- Task to carry out
An exact transcription of all the records, free of pictures, is the expected answer.

- Available records

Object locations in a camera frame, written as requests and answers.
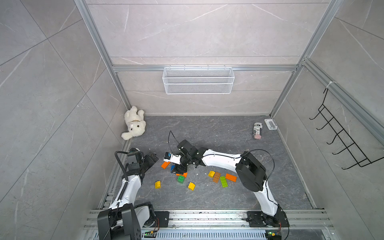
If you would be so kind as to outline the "orange 2x4 lego plate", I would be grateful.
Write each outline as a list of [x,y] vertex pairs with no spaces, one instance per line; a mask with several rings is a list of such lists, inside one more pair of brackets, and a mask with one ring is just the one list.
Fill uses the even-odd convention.
[[170,165],[170,162],[163,162],[163,164],[161,165],[161,167],[162,167],[163,169],[166,169],[169,165]]

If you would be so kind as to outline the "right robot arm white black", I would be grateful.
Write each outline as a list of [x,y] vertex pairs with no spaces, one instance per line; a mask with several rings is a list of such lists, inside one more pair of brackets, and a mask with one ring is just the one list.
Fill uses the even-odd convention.
[[179,152],[165,153],[164,161],[175,164],[174,173],[184,174],[189,165],[211,166],[235,172],[243,186],[253,192],[261,206],[263,223],[268,227],[290,226],[286,213],[274,199],[269,188],[269,177],[266,168],[252,154],[245,151],[242,154],[226,154],[208,148],[197,149],[187,140],[178,145]]

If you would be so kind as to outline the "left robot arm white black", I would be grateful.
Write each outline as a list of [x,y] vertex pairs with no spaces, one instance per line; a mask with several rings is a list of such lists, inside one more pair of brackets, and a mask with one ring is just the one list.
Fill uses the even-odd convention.
[[160,229],[153,205],[150,202],[135,206],[137,193],[142,186],[145,173],[158,160],[156,154],[143,155],[138,149],[129,152],[116,151],[116,160],[123,171],[122,185],[117,197],[107,210],[97,218],[100,240],[140,240],[142,228],[153,228],[145,232],[154,237]]

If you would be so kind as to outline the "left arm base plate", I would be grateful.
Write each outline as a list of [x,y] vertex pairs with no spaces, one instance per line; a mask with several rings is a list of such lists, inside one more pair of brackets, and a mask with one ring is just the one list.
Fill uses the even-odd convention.
[[145,227],[148,228],[167,228],[170,220],[169,211],[150,212],[149,219],[145,222]]

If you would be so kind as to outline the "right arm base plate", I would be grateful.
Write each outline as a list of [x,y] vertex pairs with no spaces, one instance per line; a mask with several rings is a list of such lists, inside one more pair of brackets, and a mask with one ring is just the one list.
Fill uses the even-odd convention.
[[246,221],[251,228],[271,227],[288,228],[290,223],[285,212],[278,209],[274,216],[264,214],[262,211],[248,211]]

- Response for this exercise
Object locations in a camera frame, written as requests and answers.
If you would be so kind as to outline the "orange 2x4 lego plate", I would be grateful.
Write each outline as a list of [x,y] vertex pairs with no spaces, one instance per line; a mask with several rings is a list of such lists, inside one more pair of brackets, and a mask with one ring is just the one list.
Fill uses the even-odd convention.
[[170,165],[170,162],[163,162],[163,164],[161,165],[161,167],[162,167],[163,169],[166,169],[169,165]]

If you would be so kind as to outline the "right robot arm white black", I would be grateful.
Write each outline as a list of [x,y] vertex pairs with no spaces, one instance per line; a mask with several rings is a list of such lists, inside one more pair of brackets, and a mask with one ring is just the one list.
Fill uses the even-odd convention.
[[179,152],[165,153],[164,161],[175,164],[174,173],[184,174],[189,165],[211,166],[235,172],[243,186],[253,192],[261,206],[263,223],[268,227],[290,226],[286,213],[274,199],[269,188],[269,177],[266,168],[252,154],[245,151],[242,154],[226,154],[208,148],[197,149],[187,140],[178,145]]

If you would be so kind as to outline the "left robot arm white black", I would be grateful.
Write each outline as a list of [x,y] vertex pairs with no spaces, one instance per line; a mask with several rings is a list of such lists, inside one more pair of brackets, and a mask with one ring is just the one list.
Fill uses the even-odd convention.
[[160,229],[153,205],[150,202],[135,206],[137,193],[142,186],[145,173],[158,160],[156,154],[143,155],[138,149],[129,152],[116,151],[116,160],[123,171],[122,185],[117,197],[107,210],[97,218],[100,240],[140,240],[142,228],[153,228],[145,232],[154,237]]

If you would be so kind as to outline the "left arm base plate", I would be grateful.
Write each outline as a list of [x,y] vertex pairs with no spaces, one instance per line; a mask with several rings is a list of such lists, inside one more pair of brackets, and a mask with one ring is just the one list.
Fill uses the even-odd convention.
[[145,227],[148,228],[167,228],[170,220],[169,211],[150,212],[149,219],[145,222]]

If you would be so kind as to outline the "right arm base plate", I would be grateful.
Write each outline as a list of [x,y] vertex pairs with no spaces, one instance per line; a mask with several rings is a list of such lists, inside one more pair of brackets, and a mask with one ring is just the one list.
Fill uses the even-odd convention.
[[246,221],[251,228],[271,227],[288,228],[290,223],[285,212],[278,209],[274,216],[264,214],[262,211],[248,211]]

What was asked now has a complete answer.